Records from a dataset:
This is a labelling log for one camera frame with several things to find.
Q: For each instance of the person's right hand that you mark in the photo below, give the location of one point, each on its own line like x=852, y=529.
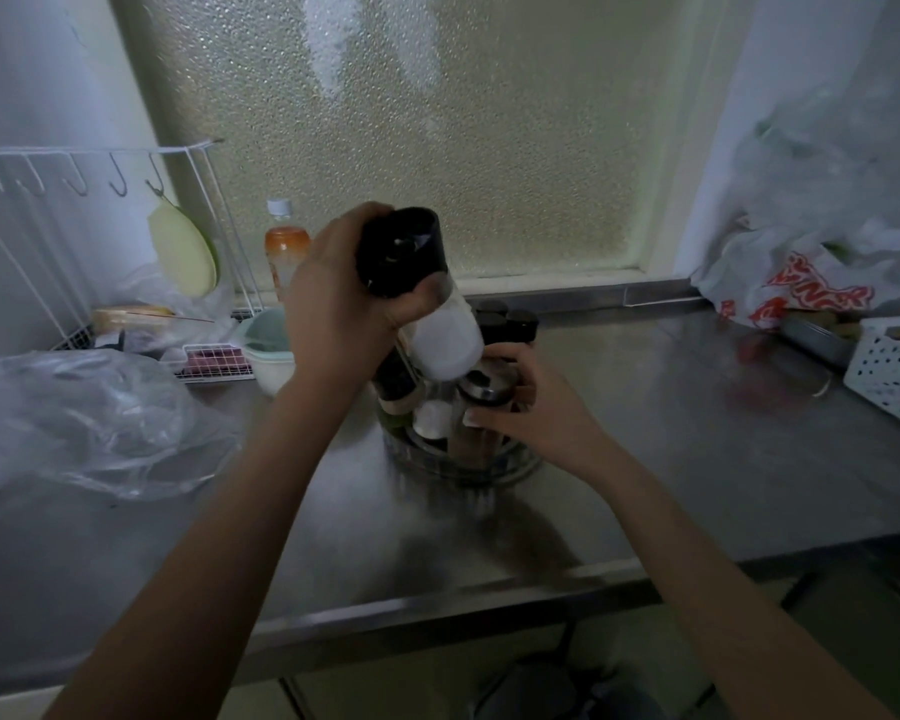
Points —
x=551, y=419

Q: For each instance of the person's left hand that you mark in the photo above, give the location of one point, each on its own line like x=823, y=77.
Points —
x=330, y=307

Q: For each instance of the person's left thumb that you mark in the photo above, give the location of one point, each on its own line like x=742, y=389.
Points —
x=420, y=303

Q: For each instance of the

What the task requires
Each line from the one containing "Q: For each instance of the person's left thumb" through the last line of the entries above is to be returned exactly, and no others.

Exercise solution
Q: For each instance of the person's left thumb that you mark in the photo above, give the location of one point, each on its own line like x=742, y=389.
Points —
x=420, y=303

Q: For each instance of the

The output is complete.